Task instructions: Copy out every line of the data that has the word "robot" somewhere in it.

Material supplied:
------------------------------------

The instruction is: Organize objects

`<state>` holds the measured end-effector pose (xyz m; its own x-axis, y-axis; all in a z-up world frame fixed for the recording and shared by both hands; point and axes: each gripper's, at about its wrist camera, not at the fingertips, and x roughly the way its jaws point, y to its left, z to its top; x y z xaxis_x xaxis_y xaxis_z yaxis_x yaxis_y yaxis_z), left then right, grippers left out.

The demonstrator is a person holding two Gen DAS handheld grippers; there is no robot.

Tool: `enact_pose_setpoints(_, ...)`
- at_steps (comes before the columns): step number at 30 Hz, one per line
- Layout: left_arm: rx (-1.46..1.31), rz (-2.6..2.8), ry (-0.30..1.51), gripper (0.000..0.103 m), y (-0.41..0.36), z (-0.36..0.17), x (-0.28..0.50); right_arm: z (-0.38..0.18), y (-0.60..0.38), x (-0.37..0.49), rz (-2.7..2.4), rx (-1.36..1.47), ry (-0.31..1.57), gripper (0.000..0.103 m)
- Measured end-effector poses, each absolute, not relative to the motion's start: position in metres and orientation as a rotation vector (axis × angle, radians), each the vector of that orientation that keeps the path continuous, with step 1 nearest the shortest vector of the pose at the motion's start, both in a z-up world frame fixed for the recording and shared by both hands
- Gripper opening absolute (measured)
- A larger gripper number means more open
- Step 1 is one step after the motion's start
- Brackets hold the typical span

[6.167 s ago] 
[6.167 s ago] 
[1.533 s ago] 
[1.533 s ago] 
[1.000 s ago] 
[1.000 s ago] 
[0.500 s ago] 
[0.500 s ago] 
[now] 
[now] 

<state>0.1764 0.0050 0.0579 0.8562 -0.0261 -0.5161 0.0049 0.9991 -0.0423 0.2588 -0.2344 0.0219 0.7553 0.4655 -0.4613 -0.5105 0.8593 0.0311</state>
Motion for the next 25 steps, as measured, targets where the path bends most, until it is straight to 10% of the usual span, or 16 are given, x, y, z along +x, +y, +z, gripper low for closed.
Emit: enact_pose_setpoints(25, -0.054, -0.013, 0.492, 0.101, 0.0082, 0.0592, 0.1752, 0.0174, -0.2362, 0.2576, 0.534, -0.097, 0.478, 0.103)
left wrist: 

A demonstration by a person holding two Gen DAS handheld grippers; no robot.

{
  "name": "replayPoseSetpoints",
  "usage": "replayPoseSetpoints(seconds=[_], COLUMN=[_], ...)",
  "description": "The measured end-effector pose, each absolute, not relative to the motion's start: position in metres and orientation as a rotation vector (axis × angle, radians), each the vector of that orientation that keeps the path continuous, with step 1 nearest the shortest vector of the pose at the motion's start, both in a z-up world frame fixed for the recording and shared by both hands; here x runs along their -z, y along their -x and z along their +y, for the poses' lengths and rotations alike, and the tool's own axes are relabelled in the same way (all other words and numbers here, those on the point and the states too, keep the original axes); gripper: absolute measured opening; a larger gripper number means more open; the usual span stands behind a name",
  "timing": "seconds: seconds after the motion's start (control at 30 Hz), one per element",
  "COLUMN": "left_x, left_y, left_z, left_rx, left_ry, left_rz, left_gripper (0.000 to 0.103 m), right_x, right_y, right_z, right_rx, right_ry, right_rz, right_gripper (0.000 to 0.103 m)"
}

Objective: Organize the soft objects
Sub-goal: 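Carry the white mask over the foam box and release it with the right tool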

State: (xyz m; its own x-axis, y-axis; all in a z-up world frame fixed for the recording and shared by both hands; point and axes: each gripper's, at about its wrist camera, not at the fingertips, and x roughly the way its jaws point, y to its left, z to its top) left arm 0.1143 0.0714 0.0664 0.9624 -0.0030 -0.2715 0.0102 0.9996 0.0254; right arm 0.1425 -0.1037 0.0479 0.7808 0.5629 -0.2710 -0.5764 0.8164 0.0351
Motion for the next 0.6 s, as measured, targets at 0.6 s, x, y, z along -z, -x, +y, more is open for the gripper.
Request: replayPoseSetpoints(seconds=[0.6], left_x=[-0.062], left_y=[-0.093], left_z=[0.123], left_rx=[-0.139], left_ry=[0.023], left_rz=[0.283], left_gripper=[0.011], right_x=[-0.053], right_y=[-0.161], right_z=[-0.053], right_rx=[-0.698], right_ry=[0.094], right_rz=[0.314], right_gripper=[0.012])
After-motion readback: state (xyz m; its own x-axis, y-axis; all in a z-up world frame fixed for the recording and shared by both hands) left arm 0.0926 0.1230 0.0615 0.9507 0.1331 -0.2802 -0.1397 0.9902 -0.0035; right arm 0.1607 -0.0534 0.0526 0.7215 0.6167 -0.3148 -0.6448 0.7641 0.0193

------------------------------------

Answer to the problem:
The demonstrator is a person holding two Gen DAS handheld grippers; there is no robot.
A demonstration by a person holding two Gen DAS handheld grippers; no robot.

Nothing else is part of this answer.